*Your goal*.
Would you return, word for word, the lines of the data below from the line with "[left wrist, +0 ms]" through the line with "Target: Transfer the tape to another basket", and no others?

###

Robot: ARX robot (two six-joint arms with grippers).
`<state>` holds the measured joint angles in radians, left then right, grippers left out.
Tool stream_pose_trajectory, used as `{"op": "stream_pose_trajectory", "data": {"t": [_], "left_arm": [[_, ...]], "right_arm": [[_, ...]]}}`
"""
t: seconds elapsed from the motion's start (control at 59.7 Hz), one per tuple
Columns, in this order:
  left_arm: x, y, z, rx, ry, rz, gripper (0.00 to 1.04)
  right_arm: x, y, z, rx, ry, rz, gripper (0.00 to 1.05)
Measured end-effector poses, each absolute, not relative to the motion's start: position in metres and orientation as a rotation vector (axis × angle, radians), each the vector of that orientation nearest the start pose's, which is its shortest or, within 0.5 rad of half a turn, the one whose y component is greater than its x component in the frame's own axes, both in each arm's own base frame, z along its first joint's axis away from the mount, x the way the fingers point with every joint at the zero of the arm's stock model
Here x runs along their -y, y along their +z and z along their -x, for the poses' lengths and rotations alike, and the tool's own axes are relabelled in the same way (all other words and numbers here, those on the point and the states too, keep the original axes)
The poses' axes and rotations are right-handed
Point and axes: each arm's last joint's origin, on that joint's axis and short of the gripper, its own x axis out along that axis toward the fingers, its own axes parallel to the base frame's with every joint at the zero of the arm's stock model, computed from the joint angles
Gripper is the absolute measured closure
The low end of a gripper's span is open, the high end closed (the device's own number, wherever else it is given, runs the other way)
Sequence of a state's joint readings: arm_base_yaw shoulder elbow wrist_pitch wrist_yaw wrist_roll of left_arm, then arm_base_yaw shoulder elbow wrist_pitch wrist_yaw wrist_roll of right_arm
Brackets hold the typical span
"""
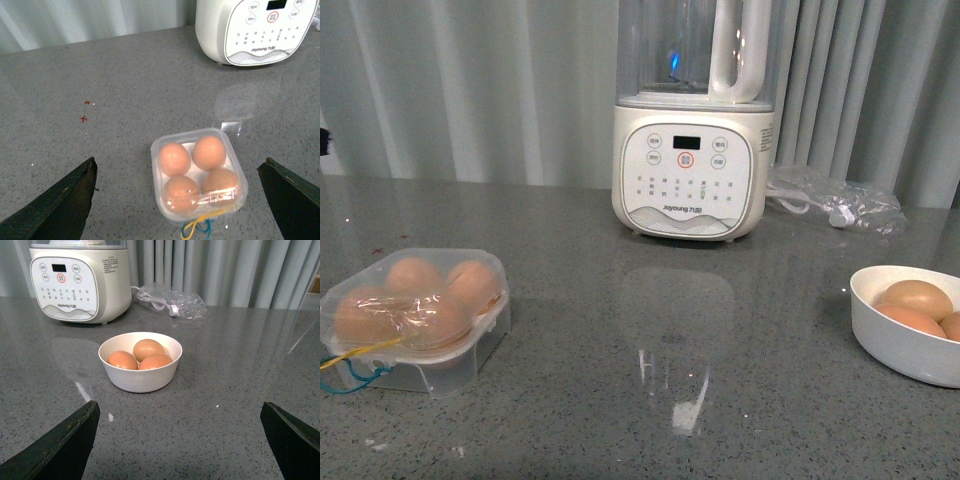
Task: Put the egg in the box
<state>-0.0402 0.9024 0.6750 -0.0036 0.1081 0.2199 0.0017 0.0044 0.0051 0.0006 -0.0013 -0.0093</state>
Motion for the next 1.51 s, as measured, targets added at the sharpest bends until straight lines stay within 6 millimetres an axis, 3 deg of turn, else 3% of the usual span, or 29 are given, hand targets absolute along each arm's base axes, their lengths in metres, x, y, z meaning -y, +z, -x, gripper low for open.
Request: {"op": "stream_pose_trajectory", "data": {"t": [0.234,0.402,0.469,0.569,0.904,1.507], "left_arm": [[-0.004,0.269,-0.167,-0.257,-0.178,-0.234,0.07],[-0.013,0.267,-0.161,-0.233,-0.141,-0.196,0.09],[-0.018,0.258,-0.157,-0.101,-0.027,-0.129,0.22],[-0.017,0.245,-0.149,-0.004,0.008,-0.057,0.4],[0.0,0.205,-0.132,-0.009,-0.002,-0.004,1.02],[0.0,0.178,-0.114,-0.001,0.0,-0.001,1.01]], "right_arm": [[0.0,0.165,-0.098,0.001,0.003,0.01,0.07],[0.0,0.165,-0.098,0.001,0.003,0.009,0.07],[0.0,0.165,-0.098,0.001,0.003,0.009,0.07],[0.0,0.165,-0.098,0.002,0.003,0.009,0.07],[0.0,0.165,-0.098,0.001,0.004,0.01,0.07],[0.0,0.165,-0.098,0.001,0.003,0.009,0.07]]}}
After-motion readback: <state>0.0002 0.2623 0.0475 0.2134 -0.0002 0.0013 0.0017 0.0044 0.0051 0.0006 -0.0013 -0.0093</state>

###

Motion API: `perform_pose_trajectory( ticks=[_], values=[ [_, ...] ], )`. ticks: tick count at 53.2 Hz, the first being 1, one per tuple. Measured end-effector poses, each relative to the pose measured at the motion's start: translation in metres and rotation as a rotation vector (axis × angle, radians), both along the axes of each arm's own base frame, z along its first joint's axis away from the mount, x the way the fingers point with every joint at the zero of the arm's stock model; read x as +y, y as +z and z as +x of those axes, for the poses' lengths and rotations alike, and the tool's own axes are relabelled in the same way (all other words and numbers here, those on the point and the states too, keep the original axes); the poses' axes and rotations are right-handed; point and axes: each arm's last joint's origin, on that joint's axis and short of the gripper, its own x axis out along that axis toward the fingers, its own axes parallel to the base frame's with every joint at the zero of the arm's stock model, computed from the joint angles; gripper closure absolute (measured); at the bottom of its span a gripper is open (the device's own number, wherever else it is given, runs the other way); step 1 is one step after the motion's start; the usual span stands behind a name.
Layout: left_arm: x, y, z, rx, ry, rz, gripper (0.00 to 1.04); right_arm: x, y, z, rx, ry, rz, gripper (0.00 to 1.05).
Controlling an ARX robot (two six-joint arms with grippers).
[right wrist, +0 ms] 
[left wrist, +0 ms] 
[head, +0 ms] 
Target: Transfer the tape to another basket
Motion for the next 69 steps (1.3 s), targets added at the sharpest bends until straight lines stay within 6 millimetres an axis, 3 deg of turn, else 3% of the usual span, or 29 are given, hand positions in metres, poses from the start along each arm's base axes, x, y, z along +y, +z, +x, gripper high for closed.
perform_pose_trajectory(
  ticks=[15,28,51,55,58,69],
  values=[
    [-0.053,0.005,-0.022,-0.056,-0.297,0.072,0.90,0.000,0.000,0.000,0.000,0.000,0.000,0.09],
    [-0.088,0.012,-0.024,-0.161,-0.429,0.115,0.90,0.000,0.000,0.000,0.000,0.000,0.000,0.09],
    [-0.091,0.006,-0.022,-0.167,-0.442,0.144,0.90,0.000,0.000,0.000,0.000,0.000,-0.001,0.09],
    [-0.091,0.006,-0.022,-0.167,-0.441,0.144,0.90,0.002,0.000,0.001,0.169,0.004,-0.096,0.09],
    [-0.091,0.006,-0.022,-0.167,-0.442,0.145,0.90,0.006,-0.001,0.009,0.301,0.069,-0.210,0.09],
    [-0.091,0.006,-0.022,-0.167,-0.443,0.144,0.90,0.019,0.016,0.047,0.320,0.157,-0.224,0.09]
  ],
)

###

*Response to this task*.
[left wrist, +0 ms] 
[head, +0 ms] 
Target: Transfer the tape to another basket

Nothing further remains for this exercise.